Spearman correlation in SciPy - Time & Space Complexity
We want to know how the time needed to calculate Spearman correlation changes as the data size grows.
How does the work increase when we have more data points?
Analyze the time complexity of the following code snippet.
import numpy as np
from scipy.stats import spearmanr
n = 1000 # example size
# Generate two random arrays
x = np.random.rand(n)
y = np.random.rand(n)
# Calculate Spearman correlation
corr, p_value = spearmanr(x, y)
This code calculates the Spearman correlation between two lists of numbers of size n.

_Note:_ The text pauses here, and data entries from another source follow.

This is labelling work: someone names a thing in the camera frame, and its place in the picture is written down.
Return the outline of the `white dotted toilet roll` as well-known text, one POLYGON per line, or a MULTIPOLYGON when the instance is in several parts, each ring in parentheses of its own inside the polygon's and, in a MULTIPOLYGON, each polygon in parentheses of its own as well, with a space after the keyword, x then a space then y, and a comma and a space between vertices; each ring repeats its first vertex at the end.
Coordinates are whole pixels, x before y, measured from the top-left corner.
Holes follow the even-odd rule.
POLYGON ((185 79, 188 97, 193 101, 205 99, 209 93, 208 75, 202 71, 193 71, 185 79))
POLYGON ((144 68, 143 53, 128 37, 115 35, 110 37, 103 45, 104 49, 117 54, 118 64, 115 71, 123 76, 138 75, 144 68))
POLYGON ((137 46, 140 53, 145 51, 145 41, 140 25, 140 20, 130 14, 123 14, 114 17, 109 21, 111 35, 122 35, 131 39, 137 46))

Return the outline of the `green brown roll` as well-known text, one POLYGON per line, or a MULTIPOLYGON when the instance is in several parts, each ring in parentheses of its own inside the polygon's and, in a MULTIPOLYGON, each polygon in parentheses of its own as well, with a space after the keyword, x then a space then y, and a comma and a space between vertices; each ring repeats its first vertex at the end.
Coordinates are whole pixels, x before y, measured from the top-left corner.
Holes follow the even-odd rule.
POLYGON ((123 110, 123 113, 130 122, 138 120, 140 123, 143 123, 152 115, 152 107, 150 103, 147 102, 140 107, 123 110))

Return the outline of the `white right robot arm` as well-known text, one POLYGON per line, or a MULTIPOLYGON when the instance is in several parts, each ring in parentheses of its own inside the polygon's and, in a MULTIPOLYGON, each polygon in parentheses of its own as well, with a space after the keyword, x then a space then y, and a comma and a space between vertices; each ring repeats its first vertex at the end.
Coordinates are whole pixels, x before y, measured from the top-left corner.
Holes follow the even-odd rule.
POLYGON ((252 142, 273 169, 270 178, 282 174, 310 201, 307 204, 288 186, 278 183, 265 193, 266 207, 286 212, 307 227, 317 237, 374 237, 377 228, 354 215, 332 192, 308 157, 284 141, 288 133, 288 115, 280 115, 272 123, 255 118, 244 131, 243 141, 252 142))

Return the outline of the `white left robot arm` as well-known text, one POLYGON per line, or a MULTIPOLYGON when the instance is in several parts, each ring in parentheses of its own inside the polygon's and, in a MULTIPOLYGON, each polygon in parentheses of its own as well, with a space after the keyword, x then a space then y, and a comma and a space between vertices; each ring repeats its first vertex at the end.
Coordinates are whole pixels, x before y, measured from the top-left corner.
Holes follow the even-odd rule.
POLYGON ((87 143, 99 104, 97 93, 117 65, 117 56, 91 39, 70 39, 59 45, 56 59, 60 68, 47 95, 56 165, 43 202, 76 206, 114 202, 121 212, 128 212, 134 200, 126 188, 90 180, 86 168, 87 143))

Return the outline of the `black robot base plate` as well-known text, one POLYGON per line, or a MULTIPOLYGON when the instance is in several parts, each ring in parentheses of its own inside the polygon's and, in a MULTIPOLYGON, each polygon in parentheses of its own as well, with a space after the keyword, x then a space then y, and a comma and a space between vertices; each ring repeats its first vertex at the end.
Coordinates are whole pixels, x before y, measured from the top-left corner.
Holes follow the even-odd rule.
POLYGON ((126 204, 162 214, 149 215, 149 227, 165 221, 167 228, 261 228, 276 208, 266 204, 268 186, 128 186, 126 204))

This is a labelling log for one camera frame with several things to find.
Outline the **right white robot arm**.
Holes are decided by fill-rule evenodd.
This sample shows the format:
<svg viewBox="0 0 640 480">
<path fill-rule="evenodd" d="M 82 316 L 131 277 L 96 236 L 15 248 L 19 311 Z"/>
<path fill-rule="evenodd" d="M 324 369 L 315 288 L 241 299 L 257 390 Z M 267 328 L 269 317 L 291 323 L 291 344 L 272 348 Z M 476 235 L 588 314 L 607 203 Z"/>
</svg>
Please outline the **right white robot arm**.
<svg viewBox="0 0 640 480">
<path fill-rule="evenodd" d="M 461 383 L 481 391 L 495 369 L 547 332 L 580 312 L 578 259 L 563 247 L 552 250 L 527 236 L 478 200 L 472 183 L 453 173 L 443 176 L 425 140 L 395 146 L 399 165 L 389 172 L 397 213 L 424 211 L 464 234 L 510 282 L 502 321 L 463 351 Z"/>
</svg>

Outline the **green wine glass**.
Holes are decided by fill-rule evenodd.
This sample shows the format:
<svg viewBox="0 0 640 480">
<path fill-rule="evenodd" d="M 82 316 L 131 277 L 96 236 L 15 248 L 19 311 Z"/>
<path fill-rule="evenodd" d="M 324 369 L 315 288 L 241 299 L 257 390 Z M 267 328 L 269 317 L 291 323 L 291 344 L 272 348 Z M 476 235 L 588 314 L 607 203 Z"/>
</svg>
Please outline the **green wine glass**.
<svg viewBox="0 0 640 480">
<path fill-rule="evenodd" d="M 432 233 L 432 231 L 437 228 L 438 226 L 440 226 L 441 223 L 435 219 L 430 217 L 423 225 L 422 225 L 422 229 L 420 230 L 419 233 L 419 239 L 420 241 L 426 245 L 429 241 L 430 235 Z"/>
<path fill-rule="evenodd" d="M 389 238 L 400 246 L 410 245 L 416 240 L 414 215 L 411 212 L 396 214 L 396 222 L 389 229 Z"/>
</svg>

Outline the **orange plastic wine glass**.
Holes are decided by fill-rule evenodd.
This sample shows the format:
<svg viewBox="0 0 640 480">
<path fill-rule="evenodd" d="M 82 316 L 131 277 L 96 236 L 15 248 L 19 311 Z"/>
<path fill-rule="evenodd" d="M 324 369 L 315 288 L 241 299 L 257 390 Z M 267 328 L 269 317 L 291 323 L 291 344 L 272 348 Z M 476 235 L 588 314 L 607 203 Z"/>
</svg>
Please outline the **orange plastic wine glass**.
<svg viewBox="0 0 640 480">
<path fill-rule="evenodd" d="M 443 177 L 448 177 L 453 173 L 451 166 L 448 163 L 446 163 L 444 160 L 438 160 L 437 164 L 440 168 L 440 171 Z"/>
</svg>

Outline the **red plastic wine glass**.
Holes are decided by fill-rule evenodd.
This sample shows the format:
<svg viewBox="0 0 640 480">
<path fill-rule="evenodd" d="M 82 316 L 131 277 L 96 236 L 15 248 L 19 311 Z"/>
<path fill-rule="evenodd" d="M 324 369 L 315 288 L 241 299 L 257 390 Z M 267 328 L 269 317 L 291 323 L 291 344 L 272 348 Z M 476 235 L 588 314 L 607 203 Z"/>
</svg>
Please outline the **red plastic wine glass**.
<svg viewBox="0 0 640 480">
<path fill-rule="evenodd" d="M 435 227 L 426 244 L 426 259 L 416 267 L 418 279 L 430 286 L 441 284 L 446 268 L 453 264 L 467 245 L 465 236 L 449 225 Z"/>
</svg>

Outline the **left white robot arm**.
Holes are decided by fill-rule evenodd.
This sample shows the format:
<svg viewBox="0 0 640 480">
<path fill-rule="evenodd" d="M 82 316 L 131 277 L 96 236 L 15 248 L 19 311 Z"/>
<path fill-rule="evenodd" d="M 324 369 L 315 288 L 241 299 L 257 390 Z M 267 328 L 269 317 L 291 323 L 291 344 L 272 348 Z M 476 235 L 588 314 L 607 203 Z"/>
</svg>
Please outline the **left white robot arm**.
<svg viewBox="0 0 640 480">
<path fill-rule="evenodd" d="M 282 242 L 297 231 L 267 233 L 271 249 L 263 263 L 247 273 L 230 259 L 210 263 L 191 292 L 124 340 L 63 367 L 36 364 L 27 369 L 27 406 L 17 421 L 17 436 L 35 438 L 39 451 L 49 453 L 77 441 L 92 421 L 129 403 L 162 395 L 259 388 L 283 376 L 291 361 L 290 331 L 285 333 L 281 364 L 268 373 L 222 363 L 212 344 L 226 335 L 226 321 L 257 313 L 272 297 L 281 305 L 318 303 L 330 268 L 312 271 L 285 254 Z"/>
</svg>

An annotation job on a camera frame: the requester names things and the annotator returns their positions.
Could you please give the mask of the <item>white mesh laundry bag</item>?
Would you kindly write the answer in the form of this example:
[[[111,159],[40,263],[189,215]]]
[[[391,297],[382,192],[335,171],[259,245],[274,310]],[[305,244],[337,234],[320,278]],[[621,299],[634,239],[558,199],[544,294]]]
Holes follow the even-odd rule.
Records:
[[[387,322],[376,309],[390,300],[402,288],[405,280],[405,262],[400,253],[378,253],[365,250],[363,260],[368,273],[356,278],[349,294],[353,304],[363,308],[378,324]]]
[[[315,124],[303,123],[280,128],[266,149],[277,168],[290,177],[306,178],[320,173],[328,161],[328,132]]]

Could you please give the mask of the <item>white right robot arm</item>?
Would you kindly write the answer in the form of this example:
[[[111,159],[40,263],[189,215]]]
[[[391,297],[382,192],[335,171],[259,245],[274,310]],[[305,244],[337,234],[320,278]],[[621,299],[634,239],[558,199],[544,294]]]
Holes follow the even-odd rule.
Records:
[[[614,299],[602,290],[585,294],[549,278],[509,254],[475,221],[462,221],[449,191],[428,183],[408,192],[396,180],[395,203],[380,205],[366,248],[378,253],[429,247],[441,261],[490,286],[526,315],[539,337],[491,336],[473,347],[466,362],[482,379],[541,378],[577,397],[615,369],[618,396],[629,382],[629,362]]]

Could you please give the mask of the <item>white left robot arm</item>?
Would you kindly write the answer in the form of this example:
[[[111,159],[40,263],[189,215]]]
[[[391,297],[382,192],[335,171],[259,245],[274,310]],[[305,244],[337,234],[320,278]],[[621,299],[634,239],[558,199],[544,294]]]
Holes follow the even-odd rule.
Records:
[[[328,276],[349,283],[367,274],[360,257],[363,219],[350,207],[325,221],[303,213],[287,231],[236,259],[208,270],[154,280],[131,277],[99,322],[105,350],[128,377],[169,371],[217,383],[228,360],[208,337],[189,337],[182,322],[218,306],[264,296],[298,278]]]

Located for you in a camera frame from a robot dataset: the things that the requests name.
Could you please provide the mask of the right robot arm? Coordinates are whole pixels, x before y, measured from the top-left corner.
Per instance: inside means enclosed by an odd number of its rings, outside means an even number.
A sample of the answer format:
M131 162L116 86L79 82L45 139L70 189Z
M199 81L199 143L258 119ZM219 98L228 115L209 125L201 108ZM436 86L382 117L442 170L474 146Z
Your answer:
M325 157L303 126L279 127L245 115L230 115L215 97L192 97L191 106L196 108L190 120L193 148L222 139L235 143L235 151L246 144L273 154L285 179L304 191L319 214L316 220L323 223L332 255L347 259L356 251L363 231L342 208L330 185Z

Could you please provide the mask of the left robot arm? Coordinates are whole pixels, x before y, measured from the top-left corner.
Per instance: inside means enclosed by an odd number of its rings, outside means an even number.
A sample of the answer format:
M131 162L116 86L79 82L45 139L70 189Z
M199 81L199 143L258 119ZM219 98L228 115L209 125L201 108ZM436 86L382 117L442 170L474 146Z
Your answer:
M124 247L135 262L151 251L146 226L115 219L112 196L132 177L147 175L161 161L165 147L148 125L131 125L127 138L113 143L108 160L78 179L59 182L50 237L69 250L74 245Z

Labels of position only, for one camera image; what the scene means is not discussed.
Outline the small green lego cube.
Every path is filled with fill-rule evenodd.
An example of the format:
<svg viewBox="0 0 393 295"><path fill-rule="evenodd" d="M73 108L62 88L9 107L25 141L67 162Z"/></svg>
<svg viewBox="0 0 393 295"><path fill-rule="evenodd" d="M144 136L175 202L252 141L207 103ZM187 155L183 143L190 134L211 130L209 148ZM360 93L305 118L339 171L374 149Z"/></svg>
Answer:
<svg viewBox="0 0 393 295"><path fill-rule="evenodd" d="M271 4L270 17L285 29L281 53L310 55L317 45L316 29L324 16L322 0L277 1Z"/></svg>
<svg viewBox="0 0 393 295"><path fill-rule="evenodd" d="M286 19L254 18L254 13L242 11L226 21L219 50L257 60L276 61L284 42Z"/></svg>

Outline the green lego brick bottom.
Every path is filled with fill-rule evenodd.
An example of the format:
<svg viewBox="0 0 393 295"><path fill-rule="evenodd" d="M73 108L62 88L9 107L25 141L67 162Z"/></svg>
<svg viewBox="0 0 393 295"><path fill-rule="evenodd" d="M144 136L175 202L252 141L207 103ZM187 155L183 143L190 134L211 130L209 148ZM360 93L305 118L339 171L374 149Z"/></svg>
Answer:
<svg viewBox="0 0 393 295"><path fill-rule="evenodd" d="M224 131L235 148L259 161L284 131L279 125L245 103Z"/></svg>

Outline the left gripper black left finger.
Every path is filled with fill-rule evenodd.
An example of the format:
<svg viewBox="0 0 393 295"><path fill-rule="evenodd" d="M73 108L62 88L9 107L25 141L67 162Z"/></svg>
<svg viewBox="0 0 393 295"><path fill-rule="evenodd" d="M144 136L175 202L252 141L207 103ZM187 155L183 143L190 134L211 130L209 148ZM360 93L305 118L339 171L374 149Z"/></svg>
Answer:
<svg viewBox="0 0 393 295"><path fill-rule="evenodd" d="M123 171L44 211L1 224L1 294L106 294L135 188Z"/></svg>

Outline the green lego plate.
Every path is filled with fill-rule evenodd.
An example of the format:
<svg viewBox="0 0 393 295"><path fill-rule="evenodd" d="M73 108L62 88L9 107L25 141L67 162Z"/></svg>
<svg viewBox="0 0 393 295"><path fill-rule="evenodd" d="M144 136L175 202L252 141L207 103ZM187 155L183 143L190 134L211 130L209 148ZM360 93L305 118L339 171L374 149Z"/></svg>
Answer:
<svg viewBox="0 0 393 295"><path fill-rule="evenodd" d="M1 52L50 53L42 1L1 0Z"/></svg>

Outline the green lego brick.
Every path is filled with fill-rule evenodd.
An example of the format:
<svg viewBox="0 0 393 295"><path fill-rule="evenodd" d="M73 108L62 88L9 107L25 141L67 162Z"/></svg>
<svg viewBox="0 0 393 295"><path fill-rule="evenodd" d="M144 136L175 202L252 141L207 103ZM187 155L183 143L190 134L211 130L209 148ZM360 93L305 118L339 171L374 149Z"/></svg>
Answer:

Identify the loops, recursion, array traversals that repeat.
- Primary operation: Sorting both arrays to get their ranks.
- How many times: Sorting takes about n log n steps for each array.
As the number of data points increases, the sorting step takes more time, growing a bit faster than just the number of points.
| Input Size (n) | Approx. Operations |
|---|---|
| 10 | About 30 steps |
| 100 | About 700 steps |
| 1000 | About 10,000 steps |
Pattern observation: The time grows faster than the input size but slower than its square, roughly like n times log n.
Time Complexity: O(n log n)
This means the time to compute Spearman correlation grows a bit faster than the number of data points because of sorting.
[X] Wrong: "Calculating Spearman correlation takes only linear time because it just compares pairs."
[OK] Correct: Sorting the data to find ranks is needed first, and sorting takes more than linear time.
Knowing how Spearman correlation scales helps you explain performance when working with large datasets, showing you understand both statistics and efficiency.
"What if the input arrays were already sorted? How would the time complexity change?"